» Work to complete
For the records that follow, please set down exactly the lines between the one holding "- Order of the" and the one holding "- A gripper", inclusive, and only those.

═════ Material for the task ═════

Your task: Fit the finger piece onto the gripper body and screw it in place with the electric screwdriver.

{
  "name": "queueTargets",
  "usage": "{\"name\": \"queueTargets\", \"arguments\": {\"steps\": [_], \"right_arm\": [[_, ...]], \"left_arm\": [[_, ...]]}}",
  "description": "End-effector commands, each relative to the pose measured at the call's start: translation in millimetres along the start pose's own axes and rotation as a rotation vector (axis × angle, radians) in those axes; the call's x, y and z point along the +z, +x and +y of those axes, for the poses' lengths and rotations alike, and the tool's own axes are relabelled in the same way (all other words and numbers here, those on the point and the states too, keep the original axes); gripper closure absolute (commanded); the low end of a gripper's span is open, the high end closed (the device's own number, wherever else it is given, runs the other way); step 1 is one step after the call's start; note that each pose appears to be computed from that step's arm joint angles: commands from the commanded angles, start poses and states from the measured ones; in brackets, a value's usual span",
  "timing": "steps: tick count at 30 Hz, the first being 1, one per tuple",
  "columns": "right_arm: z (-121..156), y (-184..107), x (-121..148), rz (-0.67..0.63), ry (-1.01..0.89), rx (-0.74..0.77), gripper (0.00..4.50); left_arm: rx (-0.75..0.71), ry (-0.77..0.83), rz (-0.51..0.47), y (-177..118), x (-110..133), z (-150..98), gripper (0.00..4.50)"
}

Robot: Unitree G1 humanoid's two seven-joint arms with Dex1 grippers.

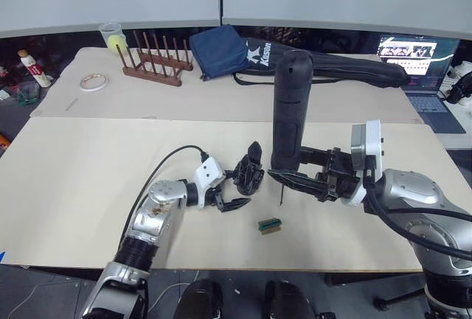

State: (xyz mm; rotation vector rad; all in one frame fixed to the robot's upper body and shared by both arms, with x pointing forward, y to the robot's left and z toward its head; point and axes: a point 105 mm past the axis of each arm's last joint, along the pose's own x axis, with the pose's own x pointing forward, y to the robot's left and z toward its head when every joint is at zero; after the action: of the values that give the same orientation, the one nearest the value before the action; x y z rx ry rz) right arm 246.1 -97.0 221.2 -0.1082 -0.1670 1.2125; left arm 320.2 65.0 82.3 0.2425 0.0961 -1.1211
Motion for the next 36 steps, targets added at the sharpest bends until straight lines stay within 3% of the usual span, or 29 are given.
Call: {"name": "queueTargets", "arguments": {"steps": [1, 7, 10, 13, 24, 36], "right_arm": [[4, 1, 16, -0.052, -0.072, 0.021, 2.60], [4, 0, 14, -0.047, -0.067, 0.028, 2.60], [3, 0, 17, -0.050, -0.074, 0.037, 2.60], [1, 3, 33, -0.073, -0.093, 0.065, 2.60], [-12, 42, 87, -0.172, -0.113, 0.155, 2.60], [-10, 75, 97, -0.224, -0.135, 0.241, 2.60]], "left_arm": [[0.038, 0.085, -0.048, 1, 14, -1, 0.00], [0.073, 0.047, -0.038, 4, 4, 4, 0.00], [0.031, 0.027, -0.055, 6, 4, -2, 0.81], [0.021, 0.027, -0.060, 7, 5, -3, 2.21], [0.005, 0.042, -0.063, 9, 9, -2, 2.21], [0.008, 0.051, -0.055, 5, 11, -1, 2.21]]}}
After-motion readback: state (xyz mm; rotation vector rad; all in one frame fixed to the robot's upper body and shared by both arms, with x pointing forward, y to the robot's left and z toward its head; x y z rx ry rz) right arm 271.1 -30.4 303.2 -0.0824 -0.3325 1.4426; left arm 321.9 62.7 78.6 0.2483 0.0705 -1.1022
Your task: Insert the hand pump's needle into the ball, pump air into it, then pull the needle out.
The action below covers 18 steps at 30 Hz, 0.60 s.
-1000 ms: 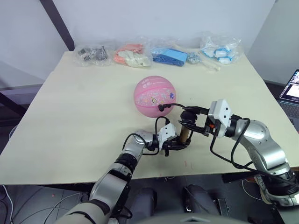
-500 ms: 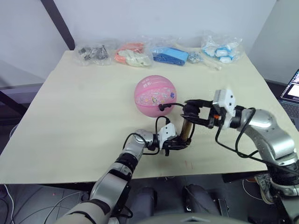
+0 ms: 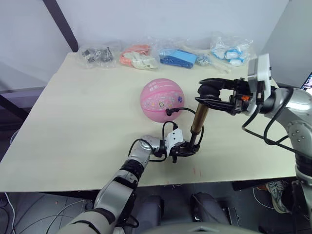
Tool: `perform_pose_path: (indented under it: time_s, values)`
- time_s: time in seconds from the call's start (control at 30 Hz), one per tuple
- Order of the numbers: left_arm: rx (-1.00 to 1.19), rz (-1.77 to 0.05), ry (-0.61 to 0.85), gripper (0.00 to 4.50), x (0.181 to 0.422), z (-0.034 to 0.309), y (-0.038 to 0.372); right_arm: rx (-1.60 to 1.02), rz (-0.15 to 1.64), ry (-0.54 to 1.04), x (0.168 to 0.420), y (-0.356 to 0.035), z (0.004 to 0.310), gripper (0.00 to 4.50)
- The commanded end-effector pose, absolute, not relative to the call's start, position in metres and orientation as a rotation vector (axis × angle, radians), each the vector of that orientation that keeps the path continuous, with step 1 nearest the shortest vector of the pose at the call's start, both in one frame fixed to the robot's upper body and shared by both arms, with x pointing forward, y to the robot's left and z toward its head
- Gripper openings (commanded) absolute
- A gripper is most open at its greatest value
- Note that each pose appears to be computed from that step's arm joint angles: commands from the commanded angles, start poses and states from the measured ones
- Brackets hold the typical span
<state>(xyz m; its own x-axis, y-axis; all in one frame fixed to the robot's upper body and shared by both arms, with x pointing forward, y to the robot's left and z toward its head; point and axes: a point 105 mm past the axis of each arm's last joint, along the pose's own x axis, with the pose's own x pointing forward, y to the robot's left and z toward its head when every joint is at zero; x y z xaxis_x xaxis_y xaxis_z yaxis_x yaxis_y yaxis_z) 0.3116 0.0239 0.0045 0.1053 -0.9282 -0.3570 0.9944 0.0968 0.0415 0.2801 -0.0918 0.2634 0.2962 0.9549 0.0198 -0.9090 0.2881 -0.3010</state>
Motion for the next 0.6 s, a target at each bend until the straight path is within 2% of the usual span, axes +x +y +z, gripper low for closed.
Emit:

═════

» Written response
- Order of the numbers: left_arm: rx (-1.00 to 1.19), rz (-1.77 to 0.05), ry (-0.61 to 0.85), gripper (0.00 to 4.50), x (0.181 to 0.422), z (-0.034 to 0.309), y (-0.038 to 0.372); right_arm: rx (-1.60 to 1.02), rz (-0.15 to 1.64), ry (-0.54 to 1.04), x (0.168 to 0.420), y (-0.356 to 0.035), z (0.004 to 0.310), gripper (0.00 to 4.50)
- The commanded end-effector pose, absolute, not relative to the call's start, position in metres and orientation as a rotation vector (axis × angle, radians), each the vector of that orientation that keeps the path continuous, with step 1 nearest the shortest vector of the pose at the call's start, both in one frame fixed to the robot's upper body and shared by both arms, with x pointing forward, y to the robot's left and z toward its head
- Gripper openings (commanded) absolute
- A gripper is most open at its greatest value

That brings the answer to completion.